Skanky Possum was a twice-a-year poetry journal and small book-publishing imprint begun in Austin, Texas and associated with a long-running, home-based poetry reading series. It existed between 1998 and 2012.

History and profile
Skanky Possum was first published in Fall 1998. Curated by Hoa Nguyen and her husband, Dale Smith, the imprint published American poetry, featuring both well known names and up-and-coming poets.
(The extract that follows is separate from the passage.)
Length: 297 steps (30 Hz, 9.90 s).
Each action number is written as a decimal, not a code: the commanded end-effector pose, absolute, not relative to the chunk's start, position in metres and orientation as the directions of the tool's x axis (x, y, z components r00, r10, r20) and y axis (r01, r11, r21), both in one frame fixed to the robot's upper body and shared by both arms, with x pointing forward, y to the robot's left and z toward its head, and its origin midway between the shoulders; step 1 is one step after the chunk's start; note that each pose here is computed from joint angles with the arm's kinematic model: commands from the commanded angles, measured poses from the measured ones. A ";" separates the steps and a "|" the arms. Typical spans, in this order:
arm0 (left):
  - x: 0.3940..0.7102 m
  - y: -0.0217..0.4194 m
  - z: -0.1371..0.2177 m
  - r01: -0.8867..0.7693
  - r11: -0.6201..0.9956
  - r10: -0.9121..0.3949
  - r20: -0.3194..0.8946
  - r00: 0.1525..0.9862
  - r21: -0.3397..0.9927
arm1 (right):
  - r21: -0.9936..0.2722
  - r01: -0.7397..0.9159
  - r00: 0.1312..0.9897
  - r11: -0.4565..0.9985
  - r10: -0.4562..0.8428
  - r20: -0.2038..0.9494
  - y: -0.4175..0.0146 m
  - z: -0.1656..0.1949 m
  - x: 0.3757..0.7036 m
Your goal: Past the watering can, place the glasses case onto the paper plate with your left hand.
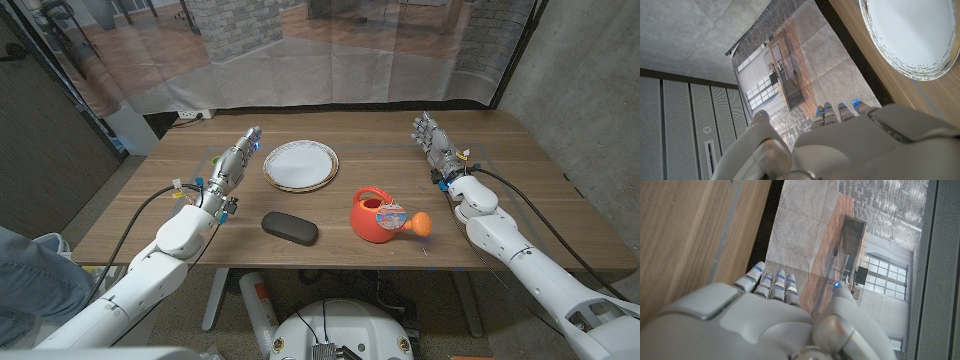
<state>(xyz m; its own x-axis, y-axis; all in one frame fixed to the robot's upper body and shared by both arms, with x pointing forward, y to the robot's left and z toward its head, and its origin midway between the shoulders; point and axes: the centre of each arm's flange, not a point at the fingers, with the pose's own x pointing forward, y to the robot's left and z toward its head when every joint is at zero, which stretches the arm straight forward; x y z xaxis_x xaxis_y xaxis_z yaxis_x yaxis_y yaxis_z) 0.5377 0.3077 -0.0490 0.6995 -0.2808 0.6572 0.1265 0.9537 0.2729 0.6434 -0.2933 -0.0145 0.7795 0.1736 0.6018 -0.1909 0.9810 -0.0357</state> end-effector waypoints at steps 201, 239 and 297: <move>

Discussing small poetry journals, Linh Dinh observes, "Although most of these are ephemeral, appearing for only a few issues, with tiny circulations, their existence invigorates American literature."

This 11 issue staple-bound magazine published several poems selected for The Best American Poetry series, including four of the 75 poems in the 2002 edition, selected by Robert Creeley. "In poetry circles, their magazine is highly regarded," Crispin Jessa writes in Bookslut, "Skanky Possum has printed the works of Amiri Baraka and Tom Clark." . Poems by Clayton Eshleman, Robert Kelly, Linh Dinh, Eileen Myles, Kenward Elmslie, Rachel Loden, Alice Notley, Anselm Hollo and Diane di Prima have also appeared.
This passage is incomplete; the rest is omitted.